羊痘病毒宿主范围基因063缺失表达载体的构建

为研究羊痘病毒宿主范围基因(Hrg)063的特性及生物学功能,采用overlap PCR技术将绿色荧光蛋白(GFP)基因与063基因两侧的同源臂连接起来,把扩增的目的基因插入到PEASY-T1克隆载体中,构建以GFP基因为报告基因的063基因缺失表达载体,并测序鉴定;用脂质体Lipofectamine 2000转染表达载体到羊痘病毒感染的羊睾丸原代细胞中,挑取荧光显微镜下表达为绿色荧光的063基因缺失的羊痘重组病毒,并传代纯化。成功的构建了Hrg 063缺失的表达载体(PEASY-Δ063-GFP),测序结果表明063基因的上下游同源臂与GFP报告基因大小约900 bp,与理论相符。转染后表达载体与羊痘病毒重组,得到了063基因缺失的山羊病毒SS株、TS株和疫苗株3个毒株重组病毒,但纯化时重组病毒不能正常传代。
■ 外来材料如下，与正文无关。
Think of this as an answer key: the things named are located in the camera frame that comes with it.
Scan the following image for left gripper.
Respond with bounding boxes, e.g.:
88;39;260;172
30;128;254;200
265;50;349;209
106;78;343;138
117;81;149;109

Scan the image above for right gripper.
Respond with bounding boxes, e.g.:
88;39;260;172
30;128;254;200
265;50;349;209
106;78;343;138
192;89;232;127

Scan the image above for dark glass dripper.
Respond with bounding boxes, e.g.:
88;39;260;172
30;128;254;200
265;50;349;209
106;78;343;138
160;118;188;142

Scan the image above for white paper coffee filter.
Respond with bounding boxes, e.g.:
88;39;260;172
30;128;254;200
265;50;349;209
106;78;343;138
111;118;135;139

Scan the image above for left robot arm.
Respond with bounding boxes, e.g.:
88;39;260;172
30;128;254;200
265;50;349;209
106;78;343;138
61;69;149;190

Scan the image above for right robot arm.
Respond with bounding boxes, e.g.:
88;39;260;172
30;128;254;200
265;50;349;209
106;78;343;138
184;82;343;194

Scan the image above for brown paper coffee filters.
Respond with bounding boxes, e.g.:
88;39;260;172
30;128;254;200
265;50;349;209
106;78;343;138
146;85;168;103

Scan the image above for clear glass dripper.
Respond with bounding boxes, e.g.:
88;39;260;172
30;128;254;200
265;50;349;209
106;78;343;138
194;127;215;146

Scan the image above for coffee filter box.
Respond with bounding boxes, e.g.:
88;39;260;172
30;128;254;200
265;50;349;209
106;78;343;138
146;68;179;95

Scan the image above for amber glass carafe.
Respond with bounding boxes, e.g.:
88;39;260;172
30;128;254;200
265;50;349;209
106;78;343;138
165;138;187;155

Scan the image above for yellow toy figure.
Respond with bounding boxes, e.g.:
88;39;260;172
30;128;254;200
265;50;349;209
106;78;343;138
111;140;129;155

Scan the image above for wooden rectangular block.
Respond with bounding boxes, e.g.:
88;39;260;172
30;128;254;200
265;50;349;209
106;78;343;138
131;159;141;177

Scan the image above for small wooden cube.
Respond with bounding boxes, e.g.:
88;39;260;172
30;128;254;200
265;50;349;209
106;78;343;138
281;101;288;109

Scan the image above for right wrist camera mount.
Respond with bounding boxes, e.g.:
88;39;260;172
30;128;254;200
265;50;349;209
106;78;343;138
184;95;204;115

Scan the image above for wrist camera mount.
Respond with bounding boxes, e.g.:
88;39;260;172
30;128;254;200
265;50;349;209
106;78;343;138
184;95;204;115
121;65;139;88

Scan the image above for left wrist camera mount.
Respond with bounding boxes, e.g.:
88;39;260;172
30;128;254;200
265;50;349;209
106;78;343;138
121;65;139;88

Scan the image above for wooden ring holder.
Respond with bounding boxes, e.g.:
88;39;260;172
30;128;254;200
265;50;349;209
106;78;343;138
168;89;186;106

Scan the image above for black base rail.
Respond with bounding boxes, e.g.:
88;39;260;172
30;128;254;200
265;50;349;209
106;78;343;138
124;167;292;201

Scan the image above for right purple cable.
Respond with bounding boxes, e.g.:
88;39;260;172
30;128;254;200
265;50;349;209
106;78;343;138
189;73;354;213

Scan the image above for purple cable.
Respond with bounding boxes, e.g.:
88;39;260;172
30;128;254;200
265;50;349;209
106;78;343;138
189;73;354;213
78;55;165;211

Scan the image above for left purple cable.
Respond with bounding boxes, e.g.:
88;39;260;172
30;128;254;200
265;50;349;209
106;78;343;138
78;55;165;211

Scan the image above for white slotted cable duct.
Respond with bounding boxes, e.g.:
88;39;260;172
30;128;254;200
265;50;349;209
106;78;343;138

该研究中063基因缺失表达载体的构建为其生物学特性及功能的研究奠定了基础。

羊痘病毒063载体构建及蛋白纯化

为研究羊痘病毒宿主范围因子063基因的特征及其生物学功能,采用PCR方法扩增063基因,通过双酶切和基因同源重组的方法与PGEX-KG载体连接构建成融合表达GST标签的原核表达载体,经酶切和测序鉴定正确的克隆转化大肠杆菌BL21,用IPTG诱导表达063蛋白,产物经SDS-PAGE电泳检测和Western Blot鉴定,大量诱导表达063蛋白,通过谷胱苷肽琼脂糖亲合层析法,得到063纯化蛋白。